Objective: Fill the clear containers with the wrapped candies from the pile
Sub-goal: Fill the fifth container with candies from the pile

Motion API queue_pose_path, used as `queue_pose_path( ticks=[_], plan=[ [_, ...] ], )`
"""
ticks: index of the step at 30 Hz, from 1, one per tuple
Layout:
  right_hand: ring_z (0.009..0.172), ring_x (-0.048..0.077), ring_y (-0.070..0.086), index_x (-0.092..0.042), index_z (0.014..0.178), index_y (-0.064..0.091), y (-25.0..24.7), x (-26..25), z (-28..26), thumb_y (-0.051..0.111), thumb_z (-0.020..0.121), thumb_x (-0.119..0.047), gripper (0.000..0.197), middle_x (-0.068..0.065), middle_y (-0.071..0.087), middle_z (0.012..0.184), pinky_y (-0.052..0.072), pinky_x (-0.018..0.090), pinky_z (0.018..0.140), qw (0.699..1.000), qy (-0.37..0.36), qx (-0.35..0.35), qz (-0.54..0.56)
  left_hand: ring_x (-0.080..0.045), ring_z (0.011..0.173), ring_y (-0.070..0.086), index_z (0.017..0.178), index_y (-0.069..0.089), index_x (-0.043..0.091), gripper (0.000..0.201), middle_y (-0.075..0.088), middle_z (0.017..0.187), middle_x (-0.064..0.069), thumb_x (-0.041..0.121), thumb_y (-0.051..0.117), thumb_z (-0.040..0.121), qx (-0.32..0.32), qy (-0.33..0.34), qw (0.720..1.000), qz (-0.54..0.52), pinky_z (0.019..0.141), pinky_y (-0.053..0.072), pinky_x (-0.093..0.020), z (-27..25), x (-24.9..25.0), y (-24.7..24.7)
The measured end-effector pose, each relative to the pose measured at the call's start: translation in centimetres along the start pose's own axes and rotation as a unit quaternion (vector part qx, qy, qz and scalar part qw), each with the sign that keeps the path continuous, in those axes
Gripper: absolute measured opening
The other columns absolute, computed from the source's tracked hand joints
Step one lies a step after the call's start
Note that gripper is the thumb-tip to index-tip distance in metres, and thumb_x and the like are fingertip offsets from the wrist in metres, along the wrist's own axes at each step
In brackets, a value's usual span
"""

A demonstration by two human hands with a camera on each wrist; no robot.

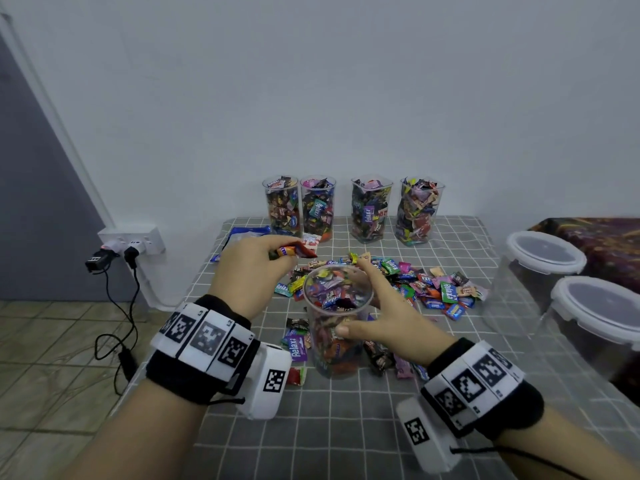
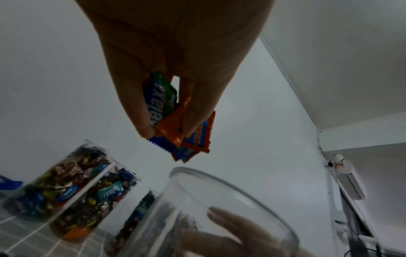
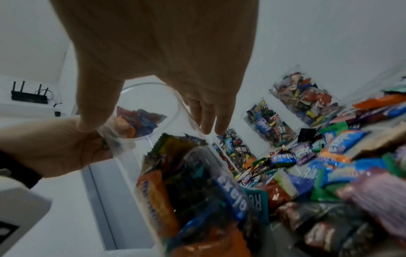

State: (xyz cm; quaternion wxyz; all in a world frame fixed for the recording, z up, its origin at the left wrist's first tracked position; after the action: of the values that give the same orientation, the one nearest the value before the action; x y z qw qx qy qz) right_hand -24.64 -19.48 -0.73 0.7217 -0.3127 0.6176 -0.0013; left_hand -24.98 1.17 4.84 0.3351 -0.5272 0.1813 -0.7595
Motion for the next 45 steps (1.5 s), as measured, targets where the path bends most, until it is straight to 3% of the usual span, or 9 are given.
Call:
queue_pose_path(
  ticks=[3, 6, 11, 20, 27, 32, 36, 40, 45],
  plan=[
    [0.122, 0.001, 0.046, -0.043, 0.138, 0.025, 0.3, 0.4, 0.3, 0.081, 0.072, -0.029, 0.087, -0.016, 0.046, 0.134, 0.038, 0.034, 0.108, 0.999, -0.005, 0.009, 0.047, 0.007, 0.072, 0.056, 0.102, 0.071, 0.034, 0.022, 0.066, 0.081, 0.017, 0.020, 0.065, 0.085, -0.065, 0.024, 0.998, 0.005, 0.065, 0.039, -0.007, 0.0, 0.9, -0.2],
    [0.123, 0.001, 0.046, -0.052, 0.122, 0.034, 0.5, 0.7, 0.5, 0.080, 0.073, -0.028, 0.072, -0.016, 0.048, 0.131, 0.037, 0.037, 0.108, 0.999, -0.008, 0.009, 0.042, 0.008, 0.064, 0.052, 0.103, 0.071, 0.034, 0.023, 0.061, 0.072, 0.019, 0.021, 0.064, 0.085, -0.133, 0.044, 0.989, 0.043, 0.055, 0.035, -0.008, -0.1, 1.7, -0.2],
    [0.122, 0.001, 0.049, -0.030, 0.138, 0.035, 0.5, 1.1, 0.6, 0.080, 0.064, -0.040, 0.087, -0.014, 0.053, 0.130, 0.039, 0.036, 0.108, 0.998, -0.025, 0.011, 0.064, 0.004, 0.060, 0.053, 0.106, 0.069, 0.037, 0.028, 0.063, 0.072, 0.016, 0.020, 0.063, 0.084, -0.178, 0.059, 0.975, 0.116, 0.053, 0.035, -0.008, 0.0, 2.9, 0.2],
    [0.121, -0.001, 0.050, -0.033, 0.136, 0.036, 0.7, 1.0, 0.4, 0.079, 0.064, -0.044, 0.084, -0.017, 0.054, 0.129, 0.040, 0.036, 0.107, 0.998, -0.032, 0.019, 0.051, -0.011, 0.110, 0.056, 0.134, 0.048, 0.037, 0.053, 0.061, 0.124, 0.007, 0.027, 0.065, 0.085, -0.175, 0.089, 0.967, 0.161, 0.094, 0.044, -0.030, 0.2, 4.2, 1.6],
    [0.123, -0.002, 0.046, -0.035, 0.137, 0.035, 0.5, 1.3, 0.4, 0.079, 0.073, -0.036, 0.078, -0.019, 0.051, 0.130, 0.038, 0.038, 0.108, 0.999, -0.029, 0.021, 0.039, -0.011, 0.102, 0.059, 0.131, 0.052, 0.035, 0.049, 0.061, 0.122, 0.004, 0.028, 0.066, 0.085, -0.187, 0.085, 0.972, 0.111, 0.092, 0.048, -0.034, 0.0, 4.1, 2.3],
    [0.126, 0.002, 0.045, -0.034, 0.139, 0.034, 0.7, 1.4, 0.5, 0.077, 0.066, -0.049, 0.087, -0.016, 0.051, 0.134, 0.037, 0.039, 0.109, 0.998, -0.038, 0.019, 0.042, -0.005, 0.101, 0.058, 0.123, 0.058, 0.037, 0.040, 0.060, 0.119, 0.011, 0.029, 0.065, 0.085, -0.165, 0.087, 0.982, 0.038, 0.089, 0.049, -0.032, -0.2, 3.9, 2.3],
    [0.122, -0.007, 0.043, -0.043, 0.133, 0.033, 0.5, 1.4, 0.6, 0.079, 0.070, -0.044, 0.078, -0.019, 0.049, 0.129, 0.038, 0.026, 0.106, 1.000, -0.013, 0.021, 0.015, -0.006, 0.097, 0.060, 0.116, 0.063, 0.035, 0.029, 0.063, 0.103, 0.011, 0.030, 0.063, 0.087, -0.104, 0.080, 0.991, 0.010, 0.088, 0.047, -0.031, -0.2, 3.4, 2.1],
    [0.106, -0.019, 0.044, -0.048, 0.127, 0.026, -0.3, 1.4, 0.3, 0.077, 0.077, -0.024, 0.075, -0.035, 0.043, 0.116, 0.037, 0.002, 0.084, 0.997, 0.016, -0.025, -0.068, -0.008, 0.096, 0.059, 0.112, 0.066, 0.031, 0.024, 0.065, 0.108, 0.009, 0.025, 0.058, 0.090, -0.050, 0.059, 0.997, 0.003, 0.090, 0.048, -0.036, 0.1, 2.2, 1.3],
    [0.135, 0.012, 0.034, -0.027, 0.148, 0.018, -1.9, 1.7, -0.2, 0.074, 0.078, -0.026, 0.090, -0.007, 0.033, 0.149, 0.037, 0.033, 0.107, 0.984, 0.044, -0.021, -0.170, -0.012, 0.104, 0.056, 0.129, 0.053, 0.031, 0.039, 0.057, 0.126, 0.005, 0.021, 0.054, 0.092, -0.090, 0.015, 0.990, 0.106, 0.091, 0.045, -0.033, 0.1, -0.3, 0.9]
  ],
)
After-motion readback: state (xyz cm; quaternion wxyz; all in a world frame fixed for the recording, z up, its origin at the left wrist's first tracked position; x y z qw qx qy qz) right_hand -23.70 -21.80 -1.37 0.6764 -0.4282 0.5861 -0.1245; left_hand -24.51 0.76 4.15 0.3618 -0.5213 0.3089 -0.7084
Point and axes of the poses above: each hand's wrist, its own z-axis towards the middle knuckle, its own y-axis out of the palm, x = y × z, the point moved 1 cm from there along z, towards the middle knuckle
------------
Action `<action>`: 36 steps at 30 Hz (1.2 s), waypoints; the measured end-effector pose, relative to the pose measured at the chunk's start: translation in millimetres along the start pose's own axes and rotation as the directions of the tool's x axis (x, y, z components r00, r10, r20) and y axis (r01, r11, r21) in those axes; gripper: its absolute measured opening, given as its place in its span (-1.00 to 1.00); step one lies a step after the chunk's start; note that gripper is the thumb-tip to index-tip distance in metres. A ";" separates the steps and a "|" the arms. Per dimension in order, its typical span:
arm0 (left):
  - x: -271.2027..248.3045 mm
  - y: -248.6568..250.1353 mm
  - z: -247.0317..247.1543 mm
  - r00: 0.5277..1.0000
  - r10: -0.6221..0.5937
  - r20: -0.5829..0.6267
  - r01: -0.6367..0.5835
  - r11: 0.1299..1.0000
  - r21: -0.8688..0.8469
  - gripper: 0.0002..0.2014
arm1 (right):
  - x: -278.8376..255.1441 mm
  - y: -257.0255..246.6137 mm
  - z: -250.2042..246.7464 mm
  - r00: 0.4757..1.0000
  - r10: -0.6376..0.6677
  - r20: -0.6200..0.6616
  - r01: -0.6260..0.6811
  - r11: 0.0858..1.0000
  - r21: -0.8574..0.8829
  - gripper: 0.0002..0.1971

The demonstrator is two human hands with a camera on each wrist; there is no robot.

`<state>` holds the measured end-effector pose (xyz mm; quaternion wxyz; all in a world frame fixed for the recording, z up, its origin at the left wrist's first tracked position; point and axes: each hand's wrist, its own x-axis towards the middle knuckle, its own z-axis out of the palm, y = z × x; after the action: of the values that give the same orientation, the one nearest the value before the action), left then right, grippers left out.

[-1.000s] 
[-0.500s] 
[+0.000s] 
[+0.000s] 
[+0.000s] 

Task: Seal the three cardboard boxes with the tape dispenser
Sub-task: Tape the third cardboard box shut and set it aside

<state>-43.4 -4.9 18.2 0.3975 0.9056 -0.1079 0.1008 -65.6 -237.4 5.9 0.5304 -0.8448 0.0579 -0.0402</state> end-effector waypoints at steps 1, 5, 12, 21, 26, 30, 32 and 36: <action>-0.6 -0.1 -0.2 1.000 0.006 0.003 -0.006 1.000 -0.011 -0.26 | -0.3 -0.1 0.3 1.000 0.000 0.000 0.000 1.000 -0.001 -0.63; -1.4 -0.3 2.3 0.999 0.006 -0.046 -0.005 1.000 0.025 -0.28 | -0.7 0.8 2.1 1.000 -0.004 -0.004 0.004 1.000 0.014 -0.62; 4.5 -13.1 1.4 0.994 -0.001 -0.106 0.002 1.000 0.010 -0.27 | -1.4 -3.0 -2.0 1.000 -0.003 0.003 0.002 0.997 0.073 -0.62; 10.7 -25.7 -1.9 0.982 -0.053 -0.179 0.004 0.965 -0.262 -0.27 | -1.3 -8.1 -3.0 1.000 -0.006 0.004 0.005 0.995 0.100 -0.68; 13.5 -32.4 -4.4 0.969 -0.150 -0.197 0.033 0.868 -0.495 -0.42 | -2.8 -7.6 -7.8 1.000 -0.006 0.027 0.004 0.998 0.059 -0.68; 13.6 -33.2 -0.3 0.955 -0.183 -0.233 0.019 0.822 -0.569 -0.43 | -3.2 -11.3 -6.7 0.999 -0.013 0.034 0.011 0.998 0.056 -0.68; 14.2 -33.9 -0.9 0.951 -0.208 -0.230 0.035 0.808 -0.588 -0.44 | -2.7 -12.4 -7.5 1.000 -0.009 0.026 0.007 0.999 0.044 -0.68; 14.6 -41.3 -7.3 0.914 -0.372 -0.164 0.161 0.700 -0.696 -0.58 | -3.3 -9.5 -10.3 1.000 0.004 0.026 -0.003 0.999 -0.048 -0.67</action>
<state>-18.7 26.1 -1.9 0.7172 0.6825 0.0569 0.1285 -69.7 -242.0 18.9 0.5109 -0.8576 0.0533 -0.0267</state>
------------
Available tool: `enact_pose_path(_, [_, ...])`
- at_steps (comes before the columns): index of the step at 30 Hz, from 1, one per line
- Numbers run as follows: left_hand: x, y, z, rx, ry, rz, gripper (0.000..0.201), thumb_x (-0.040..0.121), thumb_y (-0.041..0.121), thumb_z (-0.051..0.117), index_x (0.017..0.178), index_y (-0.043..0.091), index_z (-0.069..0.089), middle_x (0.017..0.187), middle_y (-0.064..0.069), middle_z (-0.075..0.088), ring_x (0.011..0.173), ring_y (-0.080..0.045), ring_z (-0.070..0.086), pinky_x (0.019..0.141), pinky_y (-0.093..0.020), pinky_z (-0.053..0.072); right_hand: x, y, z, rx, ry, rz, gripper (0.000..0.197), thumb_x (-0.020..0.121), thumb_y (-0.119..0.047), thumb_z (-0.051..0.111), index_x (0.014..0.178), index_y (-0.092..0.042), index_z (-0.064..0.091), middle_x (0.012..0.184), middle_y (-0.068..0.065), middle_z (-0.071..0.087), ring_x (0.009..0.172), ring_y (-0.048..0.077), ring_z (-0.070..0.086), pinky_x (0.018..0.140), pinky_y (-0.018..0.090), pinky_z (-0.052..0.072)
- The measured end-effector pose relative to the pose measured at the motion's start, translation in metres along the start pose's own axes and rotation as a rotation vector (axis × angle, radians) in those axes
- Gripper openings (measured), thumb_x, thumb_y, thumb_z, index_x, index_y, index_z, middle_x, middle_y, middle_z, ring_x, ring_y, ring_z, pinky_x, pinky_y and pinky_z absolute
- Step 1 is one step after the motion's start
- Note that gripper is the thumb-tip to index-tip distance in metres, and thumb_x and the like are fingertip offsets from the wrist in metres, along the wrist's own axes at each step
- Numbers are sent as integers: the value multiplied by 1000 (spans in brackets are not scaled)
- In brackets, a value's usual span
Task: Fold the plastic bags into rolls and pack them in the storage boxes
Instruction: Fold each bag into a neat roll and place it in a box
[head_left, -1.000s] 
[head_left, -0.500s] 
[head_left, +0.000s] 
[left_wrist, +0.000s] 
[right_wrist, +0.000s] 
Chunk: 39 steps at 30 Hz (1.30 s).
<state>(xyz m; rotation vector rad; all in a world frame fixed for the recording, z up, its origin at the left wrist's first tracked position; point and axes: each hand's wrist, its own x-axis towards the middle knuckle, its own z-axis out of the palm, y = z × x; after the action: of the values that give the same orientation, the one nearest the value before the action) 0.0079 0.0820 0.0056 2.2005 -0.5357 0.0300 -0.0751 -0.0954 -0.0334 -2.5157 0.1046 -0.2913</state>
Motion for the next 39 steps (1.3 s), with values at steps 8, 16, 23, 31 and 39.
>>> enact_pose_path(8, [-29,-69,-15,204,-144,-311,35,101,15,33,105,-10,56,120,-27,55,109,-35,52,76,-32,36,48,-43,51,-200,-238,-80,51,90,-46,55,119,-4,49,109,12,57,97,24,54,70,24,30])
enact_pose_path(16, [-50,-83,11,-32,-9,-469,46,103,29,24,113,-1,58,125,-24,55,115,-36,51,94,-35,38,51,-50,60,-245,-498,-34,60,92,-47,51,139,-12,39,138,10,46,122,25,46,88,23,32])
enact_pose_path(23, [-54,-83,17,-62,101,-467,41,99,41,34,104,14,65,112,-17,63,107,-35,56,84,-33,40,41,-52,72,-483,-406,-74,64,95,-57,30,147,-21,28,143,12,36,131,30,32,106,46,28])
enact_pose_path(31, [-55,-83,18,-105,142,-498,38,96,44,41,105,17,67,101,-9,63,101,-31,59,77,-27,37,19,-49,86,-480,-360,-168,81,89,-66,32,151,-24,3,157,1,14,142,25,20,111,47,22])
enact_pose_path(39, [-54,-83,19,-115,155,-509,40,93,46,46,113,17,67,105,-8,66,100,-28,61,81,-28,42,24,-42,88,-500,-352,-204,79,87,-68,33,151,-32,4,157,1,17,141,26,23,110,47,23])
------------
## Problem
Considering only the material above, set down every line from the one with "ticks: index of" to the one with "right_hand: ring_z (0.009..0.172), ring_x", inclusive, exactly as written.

## Result of this exercise
ticks: index of the step at 30 Hz, from 1, one per tuple
Layout:
  right_hand: ring_z (0.009..0.172), ring_x (-0.048..0.077), ring_y (-0.070..0.086), index_x (-0.092..0.042), index_z (0.014..0.178), index_y (-0.064..0.091), y (-25.0..24.7), x (-26..25), z (-28..26), thumb_y (-0.051..0.111), thumb_z (-0.020..0.121), thumb_x (-0.119..0.047), gripper (0.000..0.197), middle_x (-0.068..0.065), middle_y (-0.071..0.087), middle_z (0.012..0.184), pinky_y (-0.052..0.072), pinky_x (-0.018..0.090), pinky_z (0.018..0.140), qw (0.699..1.000), qy (-0.37..0.36), qx (-0.35..0.35), qz (-0.54..0.56)

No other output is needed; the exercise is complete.